The Professors: The 101 Most Dangerous Academics in America
- Author: David Horowitz
- Language: English
- Publisher: Regnery Publishing
- Publication date: 2006
- Publication place: United States
- Media type: Print (Hardcover and Paperback)
- Pages: 450
- ISBN: 0-89526-003-4
- OCLC: 63171004
- Dewey Decimal: 378.1/2 22
- LC Class: LB2331.72 .H67 2006

= The Professors: The 101 Most Dangerous Academics in America =

2006 book by David Horowitz

The Professors: The 101 Most Dangerous Academics in America is a 2006 book by conservative American author and policy advocate David Horowitz. Contending that many academics in American colleges hold anti-American perspectives, Horowitz lists one hundred examples who he believes are sympathetic to terrorists and non-democratic governments.

==Argument==
The book was named as the most specific manifestation of Horowitz’s campaign against what he called "the insularity of a predominantly left-wing academic environment" where views regarded as politically correct by the radical left outweigh academic achievement. Colonized by the left, he argues, a significant part of the university system has been transformed to serve the leftist political ends.

The book is an alphabetical list of Professors dwelling on each Professor's issues. Horowitz denied that his intention was to compose a list but he was accused of creating a blacklist. Most popular of the concerned issues include regrets of the USSR’s unfulfilled promise, justifications of the September 11 attacks, and calls for Israel’s destruction. The listed Academics represent heterogeneous disciplines, such as postmodernism, postcolonialism, ethnic studies, women studies, and studies related to social justice and peace, but their convictions on the above issues nearly identically converge and form narrow, one-sided political agendas expressed with grim determination.

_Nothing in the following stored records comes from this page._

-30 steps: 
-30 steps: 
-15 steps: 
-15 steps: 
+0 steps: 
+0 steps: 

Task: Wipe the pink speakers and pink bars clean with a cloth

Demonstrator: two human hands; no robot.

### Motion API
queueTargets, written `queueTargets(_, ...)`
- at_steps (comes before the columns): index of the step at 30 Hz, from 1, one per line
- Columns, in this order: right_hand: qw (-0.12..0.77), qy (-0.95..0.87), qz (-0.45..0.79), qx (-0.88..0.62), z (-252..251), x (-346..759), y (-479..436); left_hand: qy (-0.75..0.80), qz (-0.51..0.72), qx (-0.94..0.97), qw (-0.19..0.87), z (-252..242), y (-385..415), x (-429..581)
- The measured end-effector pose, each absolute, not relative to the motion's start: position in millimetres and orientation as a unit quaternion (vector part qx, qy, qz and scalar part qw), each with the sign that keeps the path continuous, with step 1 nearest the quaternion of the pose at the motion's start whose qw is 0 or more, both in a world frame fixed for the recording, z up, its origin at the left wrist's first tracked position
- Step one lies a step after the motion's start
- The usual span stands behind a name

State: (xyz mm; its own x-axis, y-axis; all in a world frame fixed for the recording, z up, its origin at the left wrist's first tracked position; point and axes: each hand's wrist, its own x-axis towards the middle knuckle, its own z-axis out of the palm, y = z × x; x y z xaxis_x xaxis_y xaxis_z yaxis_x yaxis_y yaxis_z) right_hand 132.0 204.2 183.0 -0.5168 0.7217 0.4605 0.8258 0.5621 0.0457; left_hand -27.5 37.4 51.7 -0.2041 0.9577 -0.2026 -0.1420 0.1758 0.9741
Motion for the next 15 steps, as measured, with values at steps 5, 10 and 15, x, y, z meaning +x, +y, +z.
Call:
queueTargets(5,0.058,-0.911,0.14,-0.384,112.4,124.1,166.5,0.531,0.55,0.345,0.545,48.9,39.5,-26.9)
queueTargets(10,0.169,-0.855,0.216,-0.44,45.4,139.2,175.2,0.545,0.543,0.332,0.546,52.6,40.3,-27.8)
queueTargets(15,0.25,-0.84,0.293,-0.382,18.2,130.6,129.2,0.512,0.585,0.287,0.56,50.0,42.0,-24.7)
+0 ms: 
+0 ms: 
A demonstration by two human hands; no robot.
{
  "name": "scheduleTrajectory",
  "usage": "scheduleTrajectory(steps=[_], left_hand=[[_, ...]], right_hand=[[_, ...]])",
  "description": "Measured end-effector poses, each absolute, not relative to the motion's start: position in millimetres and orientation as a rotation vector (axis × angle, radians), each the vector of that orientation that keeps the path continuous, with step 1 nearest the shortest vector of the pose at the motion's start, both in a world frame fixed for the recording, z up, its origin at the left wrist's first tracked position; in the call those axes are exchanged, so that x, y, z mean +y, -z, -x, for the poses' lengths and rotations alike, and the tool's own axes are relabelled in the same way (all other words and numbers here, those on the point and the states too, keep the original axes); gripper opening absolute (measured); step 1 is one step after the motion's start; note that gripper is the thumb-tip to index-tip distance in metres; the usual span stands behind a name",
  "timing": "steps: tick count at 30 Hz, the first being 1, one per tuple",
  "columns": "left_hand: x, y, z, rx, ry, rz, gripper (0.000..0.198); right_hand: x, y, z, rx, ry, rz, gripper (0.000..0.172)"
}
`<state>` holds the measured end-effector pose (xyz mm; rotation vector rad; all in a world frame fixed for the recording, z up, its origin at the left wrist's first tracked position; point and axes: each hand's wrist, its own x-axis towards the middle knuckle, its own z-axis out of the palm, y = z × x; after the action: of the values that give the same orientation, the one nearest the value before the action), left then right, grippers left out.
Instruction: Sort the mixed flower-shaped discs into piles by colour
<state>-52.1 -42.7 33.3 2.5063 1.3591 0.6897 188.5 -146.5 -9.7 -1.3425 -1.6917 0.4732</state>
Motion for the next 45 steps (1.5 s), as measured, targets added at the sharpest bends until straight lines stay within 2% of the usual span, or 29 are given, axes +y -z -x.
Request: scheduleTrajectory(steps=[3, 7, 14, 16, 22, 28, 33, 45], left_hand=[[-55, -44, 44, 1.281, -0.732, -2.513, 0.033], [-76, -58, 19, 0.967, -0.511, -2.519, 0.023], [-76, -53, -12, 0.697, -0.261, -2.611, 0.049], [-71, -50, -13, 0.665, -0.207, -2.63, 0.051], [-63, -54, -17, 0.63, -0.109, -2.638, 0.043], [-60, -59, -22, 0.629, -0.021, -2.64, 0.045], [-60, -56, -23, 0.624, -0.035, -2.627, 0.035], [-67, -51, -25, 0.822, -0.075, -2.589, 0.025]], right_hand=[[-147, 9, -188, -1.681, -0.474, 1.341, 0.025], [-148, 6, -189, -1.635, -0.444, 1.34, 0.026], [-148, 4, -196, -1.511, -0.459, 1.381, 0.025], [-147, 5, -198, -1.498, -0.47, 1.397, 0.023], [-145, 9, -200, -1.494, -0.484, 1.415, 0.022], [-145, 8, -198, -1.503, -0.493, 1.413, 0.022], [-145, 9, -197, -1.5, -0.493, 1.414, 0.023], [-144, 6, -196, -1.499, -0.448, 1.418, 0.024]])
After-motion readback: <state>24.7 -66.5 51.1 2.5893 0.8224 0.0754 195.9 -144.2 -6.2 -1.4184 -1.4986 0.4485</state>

Less common issues include advocating global jihad, justifications of Saddam's invasion of Kuwait, calls to kill gringo, descriptions of whites as inferior to blacks, Americans as innate racists and “little Eichmanns,” religious Americans as "moral retards," Jews as "race of skunks," Israeli Jews as sadists, and Armenians as stupid lying pigs deserving to be massacred. Such racist insults towards these groups (whites, Christians, Jews and Armenians) are tolerated with no counter-measures following. The scope of disciplines and nation-wide scale advancing these views means the phenomenon is not limited to one particular group of tenured Academics but rather outlines a broader academic culture that promotes such ideas, elevates their proponents to folk heroes, and protects them from what academic circles call "witch hunt." Columbia University is most represented on the list with nine members.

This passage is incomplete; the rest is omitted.